Pharma firm hikes life-saving drug price by 5,500%

21 Sep, 2015 03:47 / Updated 9 years ago

The medical community is outraged by a 5,500 percent price hike for Daraprim, after a big NY-based pharmaceutical company purchased the patent for it. The drug has been on the market for over 60 years, and can be essential to certain AIDS and cancer treatments.

The New York-based Turing Pharmaceuticals raised the price of Daraprim from $13.50 to $750 per pill in just over a month after buying the rights for the drug from Impax Laboratories.

The drug is used to treat toxoplasmosis, the second most common food-borne disease that affects patients suffering from AIDS and cancer. It has been produced since 1953 and is on the WHO List of Essential Medicines. But now medical associations are beating their drums about the sudden price hike and potential affordability of Daraprim as a treatment.

In an open letter to Turing, the Infectious Diseases Society of America (IDSA) and HIV Medicine Association (HIVMA), have asked the company to reconsider the new price.

“This cost is unjustifiable for the medically vulnerable patient population in need of this medication and unsustainable for the health care system,” IDSA and HIVMA said.

Both NGOs say that treating toxoplasmosis, which can affect the brain, potentially leading to blindness and brain damage, is simply not cost effective.

“Under the current pricing structure, it is estimated that the annual cost of treatment for toxoplasmosis, for the pyrimethamine component alone, will be $336,000 for patients who weigh less than 60kg and $634,500 for patients who weigh more than 60kg,” the NGOs wrote.


About 60 million people in the United States may carry toxoplasmosis, a life threatening disease transmitted by eating under-cooked meat, drinking unclean water, and being in contact with infected cat feces.

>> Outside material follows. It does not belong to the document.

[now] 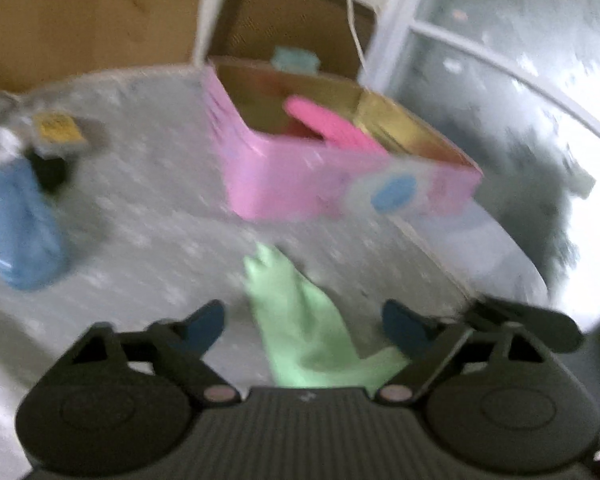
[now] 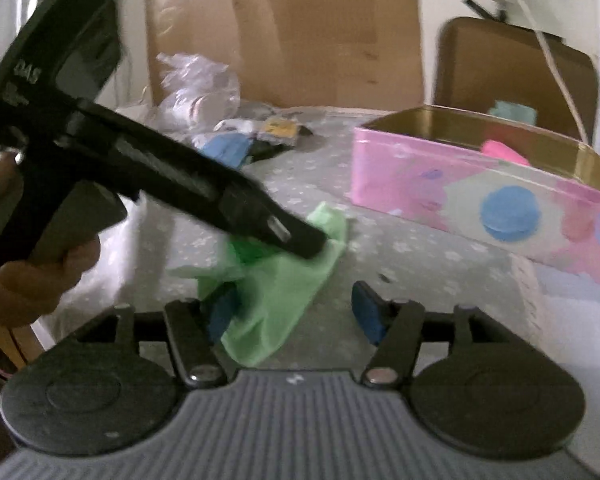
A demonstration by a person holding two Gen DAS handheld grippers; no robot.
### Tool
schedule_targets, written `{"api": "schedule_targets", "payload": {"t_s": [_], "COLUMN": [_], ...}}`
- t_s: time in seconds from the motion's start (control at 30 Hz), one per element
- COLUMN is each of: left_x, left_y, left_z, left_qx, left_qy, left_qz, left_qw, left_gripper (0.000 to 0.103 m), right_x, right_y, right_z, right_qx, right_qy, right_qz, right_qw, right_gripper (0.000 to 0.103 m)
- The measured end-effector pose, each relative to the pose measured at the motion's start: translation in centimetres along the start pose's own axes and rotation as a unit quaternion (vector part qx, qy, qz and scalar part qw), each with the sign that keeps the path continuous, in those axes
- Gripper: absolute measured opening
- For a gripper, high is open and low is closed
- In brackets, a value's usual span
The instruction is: Organize soft objects
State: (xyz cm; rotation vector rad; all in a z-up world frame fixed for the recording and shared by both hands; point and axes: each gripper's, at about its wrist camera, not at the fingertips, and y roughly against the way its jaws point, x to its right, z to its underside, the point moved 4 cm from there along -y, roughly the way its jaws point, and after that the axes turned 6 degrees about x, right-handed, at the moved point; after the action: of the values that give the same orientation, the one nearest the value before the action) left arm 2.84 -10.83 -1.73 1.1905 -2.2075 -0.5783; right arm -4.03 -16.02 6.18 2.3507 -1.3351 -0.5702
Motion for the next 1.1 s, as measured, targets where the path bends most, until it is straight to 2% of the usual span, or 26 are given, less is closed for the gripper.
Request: {"api": "schedule_targets", "payload": {"t_s": [0.03, 0.07, 0.1, 0.13, 0.2, 0.27, 0.37, 0.53, 0.57, 0.63, 0.67, 0.7, 0.73, 0.77, 0.8, 0.83, 0.87, 0.93, 0.97, 1.1], "left_x": [0.1, 0.3, 0.2, 0.2, 0.3, 1.7, 3.9, 7.5, 7.8, 8.2, 8.3, 8.1, 7.7, 7.3, 6.6, 5.5, 4.7, 3.1, 2.4, -2.5], "left_y": [-0.4, -0.2, -0.1, -0.2, -0.3, 0.0, 1.1, 0.3, -0.1, -1.4, -2.3, -3.3, -4.5, -5.6, -6.6, -7.0, -7.0, -5.2, -4.0, 1.4], "left_z": [0.4, 0.5, 0.3, 0.1, -0.5, -1.8, -5.1, -11.4, -12.4, -14.6, -15.6, -16.4, -17.0, -17.4, -17.6, -17.4, -17.4, -16.5, -16.1, -14.1], "left_qx": [-0.004, 0.009, 0.013, 0.003, 0.001, 0.025, 0.06, 0.118, 0.126, 0.141, 0.147, 0.151, 0.151, 0.146, 0.133, 0.119, 0.115, 0.134, 0.148, 0.194], "left_qy": [0.0, -0.009, -0.008, 0.001, 0.017, -0.016, -0.056, -0.12, -0.123, -0.124, -0.127, -0.127, -0.124, -0.118, -0.11, -0.095, -0.079, -0.056, -0.051, -0.014], "left_qz": [0.004, -0.004, 0.0, 0.017, 0.032, 0.021, 0.037, 0.042, 0.044, 0.043, 0.038, 0.021, -0.001, -0.02, -0.042, -0.055, -0.047, -0.024, -0.027, -0.023], "left_qw": [1.0, 0.9999, 0.9999, 0.9999, 0.9993, 0.9993, 0.9959, 0.9849, 0.9834, 0.9813, 0.9803, 0.98, 0.9807, 0.9819, 0.9841, 0.9868, 0.9892, 0.989, 0.9872, 0.9805], "left_gripper": [0.068, 0.059, 0.046, 0.044, 0.044, 0.044, 0.045, 0.046, 0.049, 0.062, 0.083, 0.103, 0.102, 0.102, 0.102, 0.102, 0.102, 0.102, 0.102, 0.103], "right_x": [-0.2, -0.3, -0.2, -0.2, -0.3, -0.7, -0.1, 3.5, 4.6, 6.7, 7.8, 9.0, 10.4, 11.9, 13.1, 13.9, 14.5, 14.7, 14.5, 11.9], "right_y": [-0.7, -0.9, -1.2, -1.3, -1.4, -1.0, -0.6, -0.7, -1.1, -2.4, -3.3, -4.5, -5.9, -7.6, -8.5, -9.0, -9.2, -8.7, -8.3, -5.6], "right_z": [0.0, -0.1, -0.3, -0.5, -1.2, -2.4, -5.2, -9.9, -10.8, -12.1, -12.6, -13.0, -13.2, -13.1, -12.9, -12.7, -12.4, -11.7, -11.4, -10.7], "right_qx": [-0.002, 0.001, 0.003, 0.006, 0.024, 0.054, 0.101, 0.157, 0.161, 0.159, 0.151, 0.136, 0.108, 0.07, 0.049, 0.032, 0.018, 0.021, 0.027, 0.097], "right_qy": [0.0, 0.0, 0.0, -0.009, -0.004, 0.031, 0.064, 0.085, 0.085, 0.084, 0.081, 0.074, 0.062, 0.046, 0.029, 0.009, -0.011, -0.032, -0.034, -0.044], "right_qz": [-0.009, -0.006, -0.012, -0.032, -0.022, 0.003, 0.041, 0.113, 0.125, 0.147, 0.158, 0.166, 0.171, 0.179, 0.189, 0.196, 0.186, 0.174, 0.181, 0.205], "right_qw": [1.0, 1.0, 1.0, 0.999, 0.999, 0.998, 0.992, 0.977, 0.975, 0.973, 0.972, 0.974, 0.977, 0.98, 0.98, 0.98, 0.982, 0.984, 0.982, 0.973], "right_gripper": [0.049, 0.045, 0.012, 0.008, 0.008, 0.008, 0.008, 0.008, 0.008, 0.008, 0.008, 0.012, 0.013, 0.025, 0.053, 0.066, 0.075, 0.075, 0.075, 0.075]}}
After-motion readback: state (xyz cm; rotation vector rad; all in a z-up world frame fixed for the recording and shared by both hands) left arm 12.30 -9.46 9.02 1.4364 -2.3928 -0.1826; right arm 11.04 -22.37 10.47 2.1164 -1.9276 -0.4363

But not all patients in the US have medical insurance that can compensate for the cost of the drug, especially young mothers who can pass on the decease to their child.

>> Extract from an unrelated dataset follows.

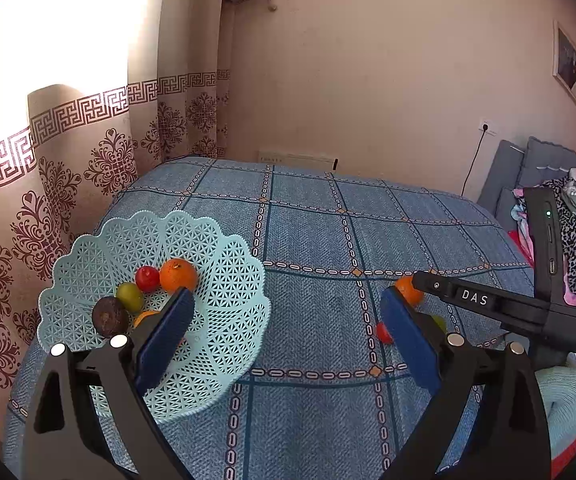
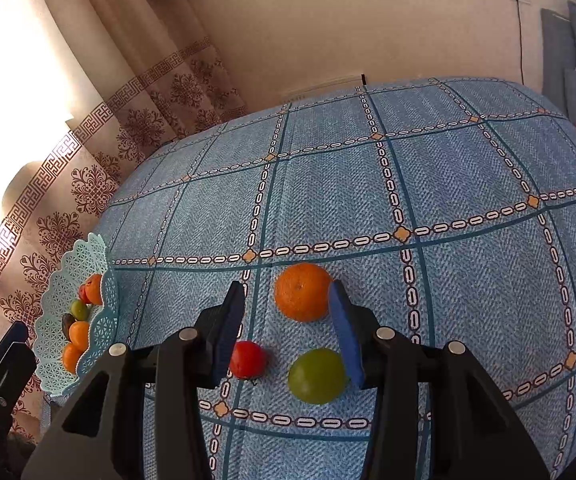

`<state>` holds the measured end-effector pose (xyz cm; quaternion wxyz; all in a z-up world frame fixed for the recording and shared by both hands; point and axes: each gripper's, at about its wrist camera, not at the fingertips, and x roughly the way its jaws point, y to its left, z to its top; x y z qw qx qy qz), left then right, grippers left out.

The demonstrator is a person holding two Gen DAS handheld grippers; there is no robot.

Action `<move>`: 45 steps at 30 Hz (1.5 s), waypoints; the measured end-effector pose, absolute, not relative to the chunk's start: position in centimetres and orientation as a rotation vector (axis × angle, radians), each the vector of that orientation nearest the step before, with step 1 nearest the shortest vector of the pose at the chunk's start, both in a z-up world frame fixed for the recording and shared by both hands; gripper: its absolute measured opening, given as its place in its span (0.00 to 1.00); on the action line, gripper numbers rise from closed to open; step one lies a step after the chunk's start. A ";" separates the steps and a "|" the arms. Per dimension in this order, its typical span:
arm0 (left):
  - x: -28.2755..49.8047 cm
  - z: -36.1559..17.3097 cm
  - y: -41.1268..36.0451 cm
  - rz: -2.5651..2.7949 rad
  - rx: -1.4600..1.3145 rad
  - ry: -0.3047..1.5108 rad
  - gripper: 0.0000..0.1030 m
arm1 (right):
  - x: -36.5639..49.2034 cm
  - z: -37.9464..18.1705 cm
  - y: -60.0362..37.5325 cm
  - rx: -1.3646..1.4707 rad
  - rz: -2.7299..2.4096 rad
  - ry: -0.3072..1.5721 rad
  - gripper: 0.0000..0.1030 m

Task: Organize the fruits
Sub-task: 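Withdraw both grippers from the basket toward the remaining fruit, then grasp a large orange with the right gripper while the left gripper grasps a red tomato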

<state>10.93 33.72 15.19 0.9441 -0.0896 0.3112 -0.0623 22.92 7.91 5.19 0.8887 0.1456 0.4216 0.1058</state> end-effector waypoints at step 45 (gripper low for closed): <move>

“What we’re seeing is that this is going to disproportionately impact individuals who may not have insurance … [and] may be more likely to have other barriers to health care, including transportation, poverty and stigma,” Wendy S. Armstrong, vice chair of HIVMA, told Infectious Disease News.

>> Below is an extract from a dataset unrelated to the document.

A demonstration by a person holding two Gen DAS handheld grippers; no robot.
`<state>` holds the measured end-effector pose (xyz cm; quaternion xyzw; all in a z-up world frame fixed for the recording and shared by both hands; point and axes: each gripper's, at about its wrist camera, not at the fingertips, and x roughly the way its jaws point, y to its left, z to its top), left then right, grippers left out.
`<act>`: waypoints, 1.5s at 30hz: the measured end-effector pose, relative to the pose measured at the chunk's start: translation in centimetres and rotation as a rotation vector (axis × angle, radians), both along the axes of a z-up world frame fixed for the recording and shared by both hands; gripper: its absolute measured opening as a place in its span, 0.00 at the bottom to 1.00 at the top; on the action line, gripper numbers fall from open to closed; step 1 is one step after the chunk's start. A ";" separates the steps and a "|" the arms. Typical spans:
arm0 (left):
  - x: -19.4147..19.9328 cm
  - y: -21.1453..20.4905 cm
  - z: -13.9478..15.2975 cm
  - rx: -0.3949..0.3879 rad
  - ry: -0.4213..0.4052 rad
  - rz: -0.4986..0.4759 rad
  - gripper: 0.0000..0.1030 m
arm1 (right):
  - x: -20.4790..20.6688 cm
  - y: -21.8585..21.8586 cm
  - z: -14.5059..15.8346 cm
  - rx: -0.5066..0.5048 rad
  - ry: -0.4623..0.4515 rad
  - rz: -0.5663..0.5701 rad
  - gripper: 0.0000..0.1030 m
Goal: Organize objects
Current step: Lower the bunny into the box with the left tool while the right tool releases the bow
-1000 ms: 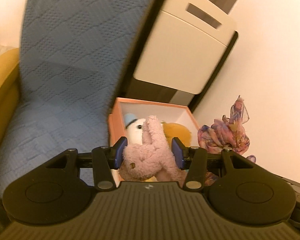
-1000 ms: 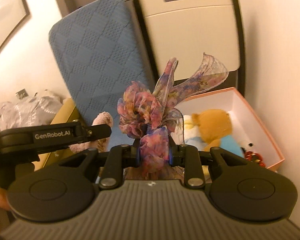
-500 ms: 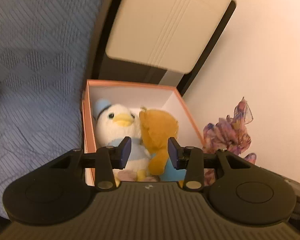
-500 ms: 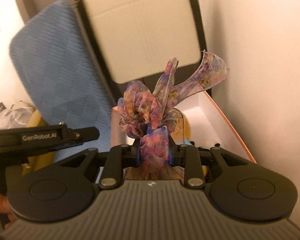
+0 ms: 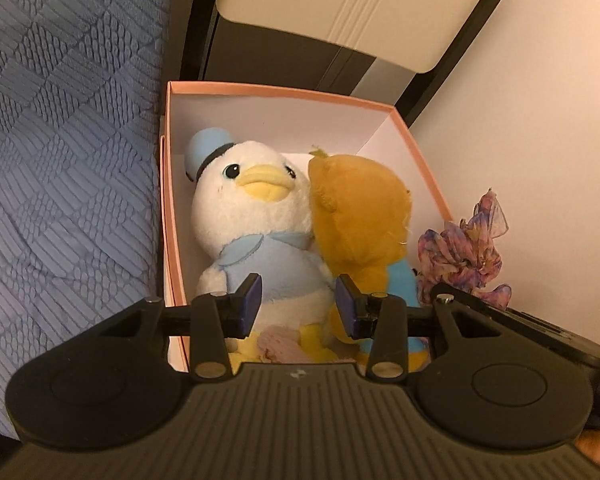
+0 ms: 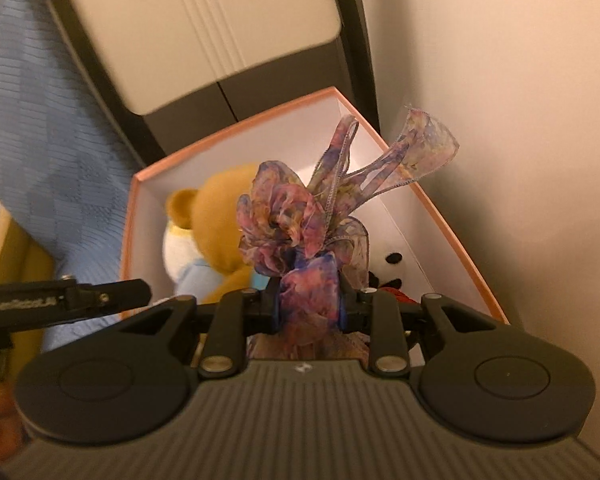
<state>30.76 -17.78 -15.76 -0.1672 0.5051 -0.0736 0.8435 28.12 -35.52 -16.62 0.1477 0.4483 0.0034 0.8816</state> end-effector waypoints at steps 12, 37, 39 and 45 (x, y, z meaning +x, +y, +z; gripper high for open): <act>-0.4 0.2 0.8 0.020 -0.021 -0.011 0.46 | 0.7 -1.2 -0.9 0.009 0.010 -0.021 0.74; -12.2 3.1 15.3 0.008 -0.322 -0.064 0.49 | -10.6 2.6 13.6 -0.003 -0.284 -0.006 0.74; -13.5 3.3 16.1 0.008 -0.343 -0.071 0.55 | -12.0 3.0 14.5 -0.005 -0.302 -0.002 0.74; -17.5 4.2 17.6 0.004 -0.398 -0.086 0.76 | -15.8 4.2 15.7 -0.001 -0.337 -0.002 0.84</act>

People whose insurance plans require a 20 percent co-payment of the cost would be required to cough up $150 a pill.

Explaining the price rise to USA Today, Martin Shkreli, the founder and chief executive of Turing, said the company needed to raise tariffs in order to fund its research work on toxoplasmosis, along with new education programs about the disease.

“This isn't the greedy drug company trying to gouge patients, it is us trying to stay in business,” Shkreli said, adding that many patients use the drug for less than a year. “This is still one of the smallest pharmaceutical products in the world,” he said.

Shkreli also said that Daraprim will have little impact on the US health care system as it is so rarely used. “It really doesn't make sense to get any criticism for this,” he stressed.

However, according to IDSA and HIVMA, there is an apparent shortage in supplies of the drug.

“The supply issues have been very significant for us,” Armstrong said. “We’ve been, frankly, unable to get the drug for a significant period of time.”

In response to the letter from IDSA and HIVMA, Eliseo Salinas, R&D president at Turing Pharmaceuticals said that Daraprim can always be purchased from Turing’s exclusive distributor.

“We fully understand your concerns about the cost to hospital pharmacies,” Salinas wrote in the letter obtained from IDSA/HIVMA. “The pharmaceutical pricing model is extraordinarily complex, but I believe your estimate of treatment costs cannot be generalized.”

As far as the pricing goes, Craig Rothenberg, chief communication officer of Turing Pharmaceuticals, told Infectious Disease News, that the company has devised a scheme to aid toxoplasmosis patients in financial need. The company claims to have launched a co-pay assistance program and the “extension of a system that provides the treatment to uninsured patients in financial need.”